Vladimir Nabokov
Adelphi
La genialità di Vladimir Nabokov come narratore sta proprio nella forza della sua scrittura (così immaginosa e duttile, accesa di invenzioni, materica come una pittura vigorosa) prima ancora che nella curiosità, o nell’enigma o nella passione della trama. A Nabokov basta la scrittura, possente di per sé, il resto è aggiunta. Così accade per “Mašen’ka” tradotto ora in italiano da Adelphi ma che fu di fatto il primissimo romanzo di Nabokov, pubblicato in russo nel 1926 e tradotto in inglese dallo stesso autore nel 1970. Lo scrittore fu così padrone di lingue, linguaggi e scrittura da aver infatti potuto scrivere una prima serie di romanzi nella sua nativa lingua russa e poi di averli successivamente tradotti nella adottiva lingua inglese, così come a un certo punto si mise a scrivere nuovi romanzi in inglese, da lui poi tradotti in russo. Questo “Mašen’ka” ha una chiara valenza autobiografica, tant’è che in una prefazione lo stesso Nabokov scrive: “Vista l’eccezionale distanza della Russia e il fatto che la nostalgia rimane la dissennata compagnia di tutta una vita, le cui strazianti bizzarrie ci si abitua a manifestare in pubblico, non provo alcun imbarazzo ad ammettere l’acuta fitta sentimentale di attaccamento al mio primo libro”.

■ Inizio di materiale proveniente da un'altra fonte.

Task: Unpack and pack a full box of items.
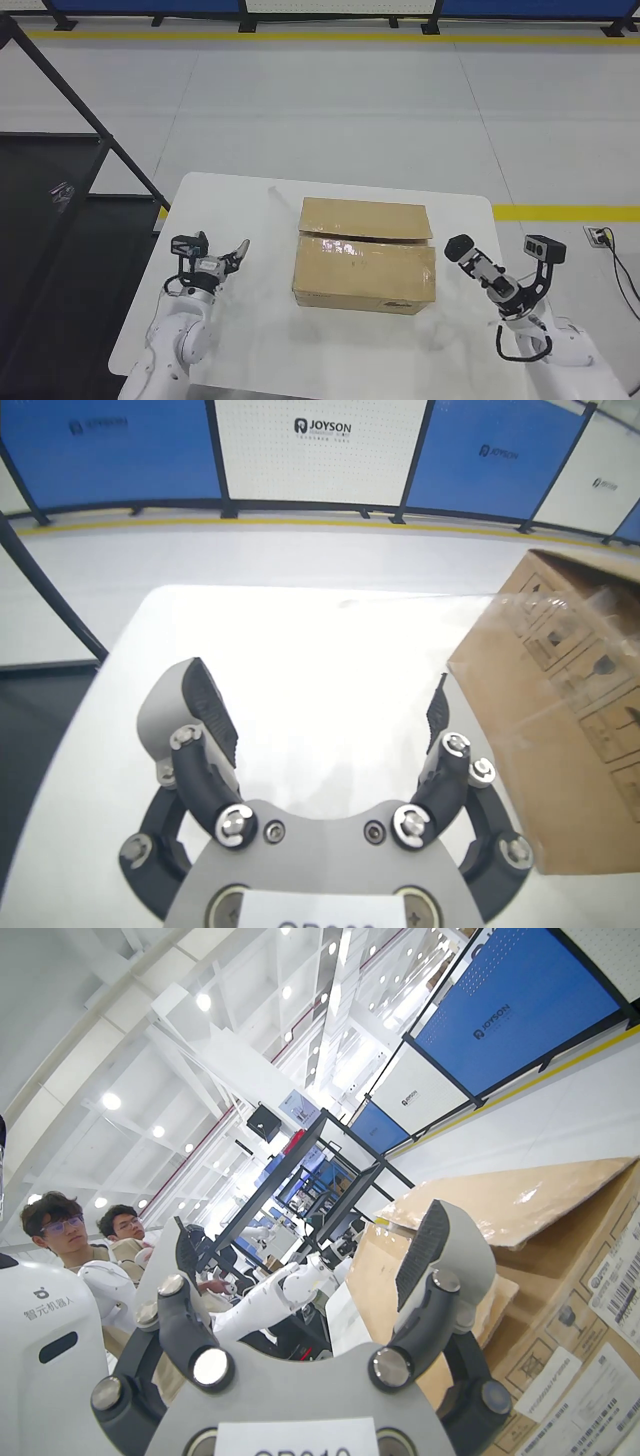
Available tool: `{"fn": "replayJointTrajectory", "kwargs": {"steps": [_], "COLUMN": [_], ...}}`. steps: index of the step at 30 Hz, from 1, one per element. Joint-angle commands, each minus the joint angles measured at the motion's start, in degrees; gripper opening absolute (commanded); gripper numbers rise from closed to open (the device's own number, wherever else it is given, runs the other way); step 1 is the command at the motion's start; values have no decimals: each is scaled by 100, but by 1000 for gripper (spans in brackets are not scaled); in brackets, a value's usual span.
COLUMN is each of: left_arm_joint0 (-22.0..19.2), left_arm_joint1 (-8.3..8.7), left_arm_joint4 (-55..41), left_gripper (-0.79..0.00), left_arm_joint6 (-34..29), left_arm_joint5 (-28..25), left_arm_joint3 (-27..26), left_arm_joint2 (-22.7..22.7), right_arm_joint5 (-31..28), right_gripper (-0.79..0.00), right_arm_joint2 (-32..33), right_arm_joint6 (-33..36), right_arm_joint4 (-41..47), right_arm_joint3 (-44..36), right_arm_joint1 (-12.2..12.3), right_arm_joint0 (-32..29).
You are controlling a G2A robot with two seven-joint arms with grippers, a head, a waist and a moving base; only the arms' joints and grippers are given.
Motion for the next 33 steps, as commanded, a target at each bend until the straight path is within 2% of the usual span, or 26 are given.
{"fn": "replayJointTrajectory", "kwargs": {"steps": [1, 2, 4, 6, 8, 13, 15, 20, 26, 33], "left_arm_joint0": [-308, -490, -850, -1228, -1567, -2280, -2497, -2903, -3228, -3461], "left_arm_joint1": [-28, -68, -152, -230, -334, -594, -694, -932, -1174, -1305], "left_arm_joint4": [619, 736, 735, 1139, 1162, 1393, 1553, 1601, 1494, 1135], "left_gripper": [0, 0, 0, 0, 0, 0, 0, 0, 0, 0], "left_arm_joint6": [848, 1037, 1377, 1708, 1919, 2249, 2340, 2422, 2377, 2721], "left_arm_joint5": [170, 266, 95, 458, 402, 594, 835, 983, 1167, 1491], "left_arm_joint3": [636, 946, 1540, 2111, 2639, 3687, 4005, 4600, 5064, 5404], "left_arm_joint2": [266, 418, 696, 973, 1213, 1723, 1902, 2185, 2349, 2263], "right_arm_joint5": [7, 6, -21, -53, -100, -167, -173, -150, -77, -7], "right_gripper": [0, 0, 0, 0, 0, 0, 0, 0, 0, 0], "right_arm_joint2": [-13, -14, 9, 57, 121, 324, 396, 578, 661, 671], "right_arm_joint6": [-88, -126, -190, -251, -290, -370, -403, -486, -522, -472], "right_arm_joint4": [-21, -33, -47, -32, -4, 28, 15, -15, -35, -18], "right_arm_joint3": [10, 22, 44, 50, 35, -63, -123, -241, -345, -303], "right_arm_joint1": [-8, -10, -10, -6, 3, 36, 47, 73, 86, 94], "right_arm_joint0": [-17, -32, -84, -159, -255, -524, -633, -852, -946, -888]}}
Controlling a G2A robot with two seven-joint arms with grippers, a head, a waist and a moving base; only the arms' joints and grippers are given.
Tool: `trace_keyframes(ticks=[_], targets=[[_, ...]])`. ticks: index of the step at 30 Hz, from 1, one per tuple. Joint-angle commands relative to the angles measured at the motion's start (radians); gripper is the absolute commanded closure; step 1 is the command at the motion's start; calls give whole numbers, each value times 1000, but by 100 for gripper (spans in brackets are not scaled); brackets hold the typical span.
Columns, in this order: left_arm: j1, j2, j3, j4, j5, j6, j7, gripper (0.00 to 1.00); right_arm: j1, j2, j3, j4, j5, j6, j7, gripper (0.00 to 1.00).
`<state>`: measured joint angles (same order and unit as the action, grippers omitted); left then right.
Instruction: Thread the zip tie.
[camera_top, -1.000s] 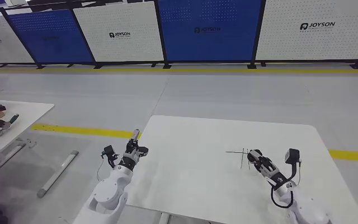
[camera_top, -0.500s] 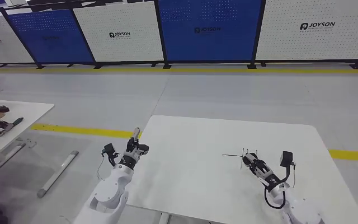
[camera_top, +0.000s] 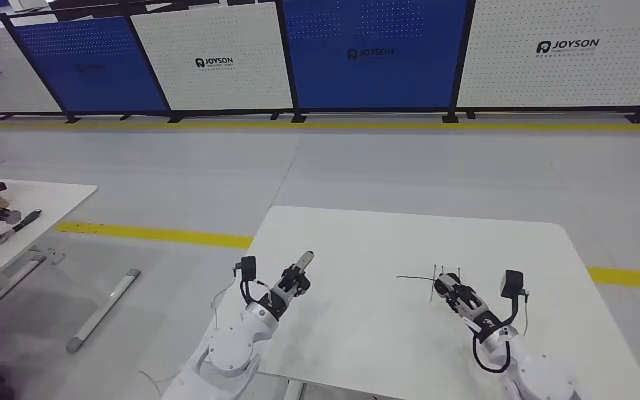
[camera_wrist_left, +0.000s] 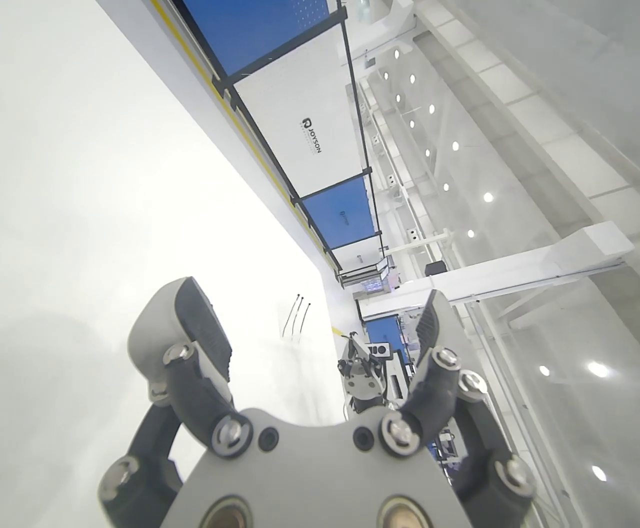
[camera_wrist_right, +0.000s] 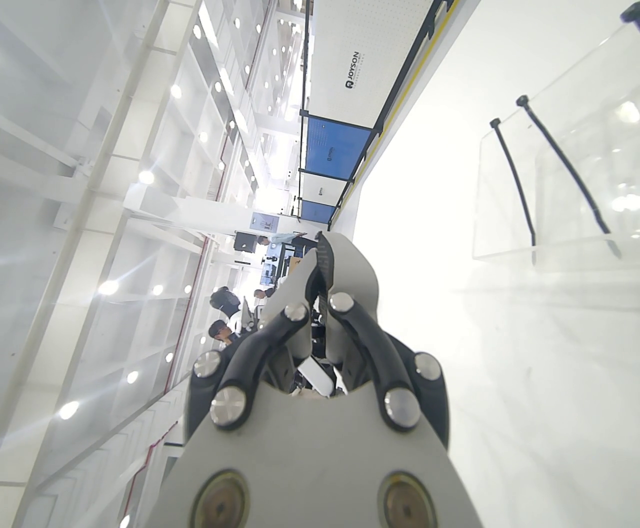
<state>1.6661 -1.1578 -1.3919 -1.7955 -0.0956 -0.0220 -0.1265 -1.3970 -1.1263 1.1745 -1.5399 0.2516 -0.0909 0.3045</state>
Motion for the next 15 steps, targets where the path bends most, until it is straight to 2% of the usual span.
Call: trace_keyframes(ticks=[1, 5, 7, 10, 13, 15], targets=[[0, 0, -1, 0, -3, 0, 0, 0, 0, 0, 0, 0, 0, 0, 0, 100], [0, 0, -1, 0, -3, 0, 0, 0, 0, 0, 0, 0, 0, 0, 0, 100], [-2, 2, 1, 0, 3, -18, -36, 0, 0, 0, 0, 0, 0, 0, 0, 100], [4, 3, 22, -25, 16, -37, -97, 0, 0, 0, 0, 0, 0, 0, 0, 100], [-11, 1, 84, -47, 53, -27, -145, 0, 0, 0, 0, 0, 0, 0, 0, 100], [-37, -5, 135, -36, 89, -16, -141, 0, 0, 0, 0, 0, 0, 0, 0, 100]])
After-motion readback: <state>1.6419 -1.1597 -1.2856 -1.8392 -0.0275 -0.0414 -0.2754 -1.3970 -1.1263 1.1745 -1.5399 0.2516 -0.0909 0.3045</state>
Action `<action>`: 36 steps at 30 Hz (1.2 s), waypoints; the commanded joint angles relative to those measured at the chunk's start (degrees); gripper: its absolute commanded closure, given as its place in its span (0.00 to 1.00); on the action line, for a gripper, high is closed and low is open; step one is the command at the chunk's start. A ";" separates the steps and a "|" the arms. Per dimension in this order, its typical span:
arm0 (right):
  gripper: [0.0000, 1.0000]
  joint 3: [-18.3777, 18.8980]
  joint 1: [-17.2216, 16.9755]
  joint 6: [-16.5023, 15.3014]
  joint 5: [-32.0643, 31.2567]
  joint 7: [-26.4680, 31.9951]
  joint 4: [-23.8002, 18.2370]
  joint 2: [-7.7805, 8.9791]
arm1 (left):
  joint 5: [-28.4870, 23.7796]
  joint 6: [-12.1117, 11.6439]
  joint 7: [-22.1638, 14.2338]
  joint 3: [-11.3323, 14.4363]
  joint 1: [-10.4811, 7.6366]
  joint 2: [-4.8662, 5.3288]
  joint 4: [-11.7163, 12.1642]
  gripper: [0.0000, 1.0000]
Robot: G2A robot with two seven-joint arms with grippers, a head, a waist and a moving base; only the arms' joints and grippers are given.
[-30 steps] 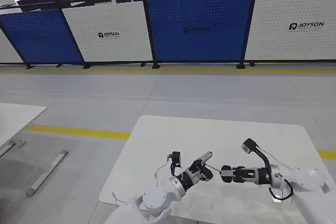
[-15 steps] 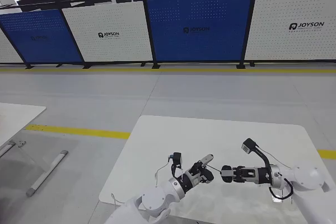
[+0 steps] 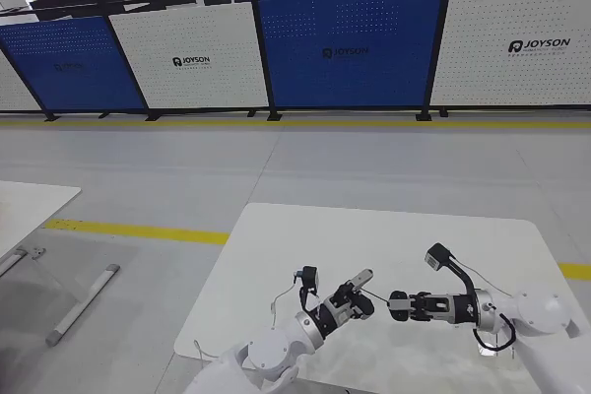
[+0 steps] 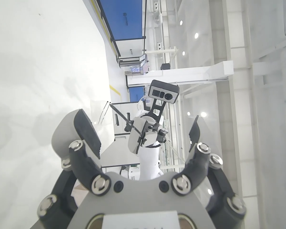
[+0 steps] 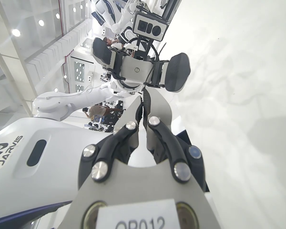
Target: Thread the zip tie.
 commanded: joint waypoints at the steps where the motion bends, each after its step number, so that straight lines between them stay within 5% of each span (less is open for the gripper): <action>1: 1.00 0.00 0.00 0.00 0.00 0.00 0.00 0.00 | 0.51 -0.32 0.02 -0.18 0.17 -0.03 0.14 0.00; 5: 1.00 0.00 0.00 0.00 0.00 0.00 0.00 0.00 | 2.02 -1.20 -0.59 -0.59 0.83 0.05 0.01 0.53; 17: 1.00 0.00 0.00 0.00 0.00 0.00 0.00 0.00 | 3.26 -1.20 -2.68 -1.11 1.42 -0.03 0.12 0.88; 25: 1.00 0.00 0.00 0.00 0.00 0.00 0.00 0.00 | 4.19 -1.54 -3.54 -1.36 1.75 -0.12 0.11 0.98; 28: 1.00 0.00 0.00 0.00 0.00 0.00 0.00 0.00 | 4.45 -1.72 -3.73 -1.43 1.87 -0.17 0.07 0.92; 31: 1.00 0.00 0.00 0.00 0.00 0.00 0.00 0.00 | 4.87 -1.88 -4.24 -1.44 2.02 -0.17 0.05 0.69; 36: 1.00 0.00 0.00 0.00 0.00 0.00 0.00 0.00 | 4.98 -2.10 -5.14 -1.74 2.32 -0.16 -0.10 0.70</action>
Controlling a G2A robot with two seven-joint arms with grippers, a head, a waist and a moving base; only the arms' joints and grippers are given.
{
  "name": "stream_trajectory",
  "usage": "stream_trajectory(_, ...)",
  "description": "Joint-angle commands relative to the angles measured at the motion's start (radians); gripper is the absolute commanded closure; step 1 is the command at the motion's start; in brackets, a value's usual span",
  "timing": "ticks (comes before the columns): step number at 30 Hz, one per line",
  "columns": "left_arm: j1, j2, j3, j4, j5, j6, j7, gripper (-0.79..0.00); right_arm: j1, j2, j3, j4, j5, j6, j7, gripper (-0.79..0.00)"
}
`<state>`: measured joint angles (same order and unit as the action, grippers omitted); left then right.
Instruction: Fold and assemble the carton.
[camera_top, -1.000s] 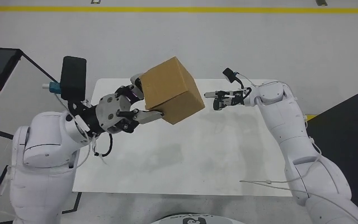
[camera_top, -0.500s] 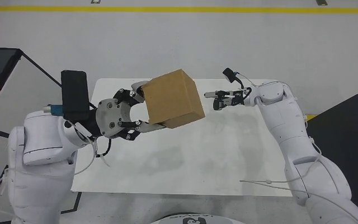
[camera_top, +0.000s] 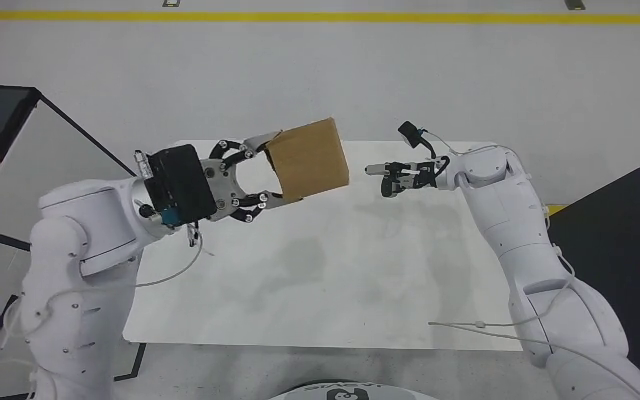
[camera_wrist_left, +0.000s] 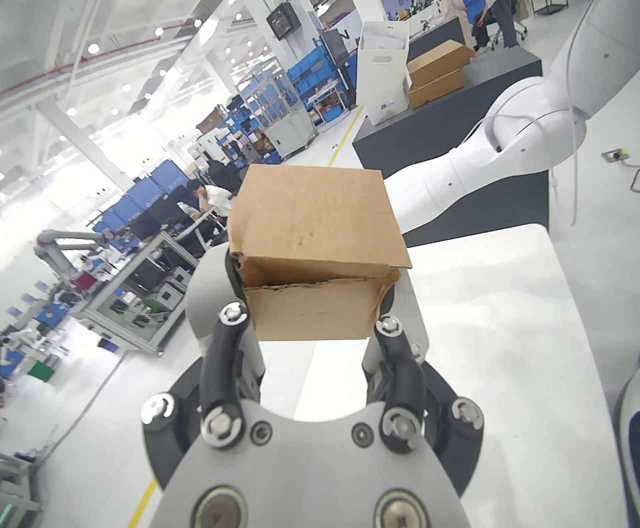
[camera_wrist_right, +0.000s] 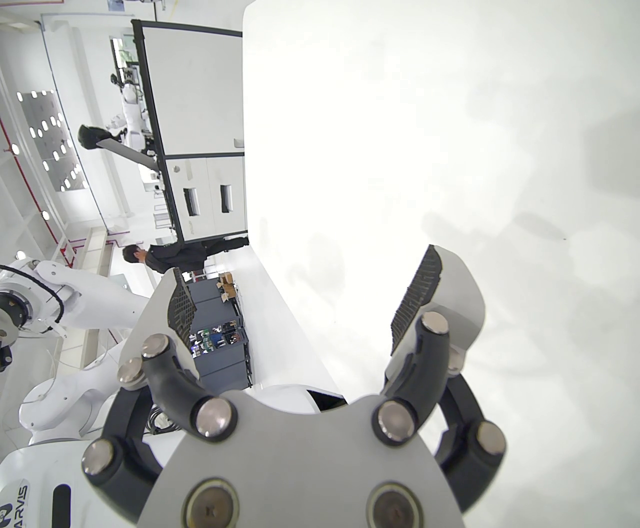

Il romanzo è una storia intima di presente e di memoria, un tempo attuale di meschina vita d’esilio di un gruppetto di russi scappati dalla rivoluzione e confinati in una squallida pensione di Berlino, e un tempo di struggente nostalgia per un passato russo perduto, dorato proprio perché perduto e perché immerso nella cara luminosità dell’adolescenza. Il protagonista del libro è il giovanotto Ganin, fuggito come lo stesso Nabokov con la propria famiglia a 18 anni dalla Russia bolscevica. Ganin, come Nabokov, ha abbandonato una vita di agiata e trasognata ricchezza, con grandi ville signorili di campagna e lussureggianti giardini e campi. Lì il ragazzo Gainin si era innamorato della graziosa ragazza Mašen’ka, ne era nato un amore febbrile e limpido, fra biciclettate notturne e baci densi di futuro. La rivoluzione ha travolto tutto, disperso adolescenza, amori, dimore lussuose, luci e stagioni, tutto cristallizzato in una memoria fuggiasca. Sono passati una decina d’anni e Ganin è approdato in quella pensione berlinese tenuta da una vedova russa forzatamente avara. I comprimari sono pochi, pennellati con mano maestra e impietosa: un poeta invecchiato e infragilito, due ballerini maschi tutti incipriati e “queruli come donne”, una ragazza polposa, comparse abbozzate di un gruppo di emigrés russi in uno squallido interno. Succede a un certo punto che per caso il balenare di una fotografia ridesti alla memoria e al cuore di Ganin la perduta Mašen’ka dei perduti anni russi e forse sta per accadere il possibile riemergere reale di Mašen’ka. Da lì l’atmosfera d’attesa e memoria, in continui rimandi fra il profumo dolce del passato e l’odore di minestra di cavoli della pensione berlinese. Nabokov racconta di fatto se stesso, la sua schizofrenica separazione fra una infanzia e adolescenza luminose sotto grandi cieli di mutevoli stagioni e odore estivo di fieno e biancore di nevi invernali da un lato, e dall’altro l’angusta ristrettezza di un presente che solo il ricordo del passato perduto può irradiare di qualche tremula luce. L’altalenante oscillazione della nostalgia e delle ristrettezze, del passato cristallizzato in sogno e del presente povero, è la cifra narrativa di una esperienza che ha investito davvero e in pieno la giovinezza reale di Nabokov. E questa esperienza, trascesa dall’invenzione, viene raccontata con la magistrale, raffinata bravura stilistica di un prestigiatore delle parole che usa la propria magia per attraversare e squarciare il tempo.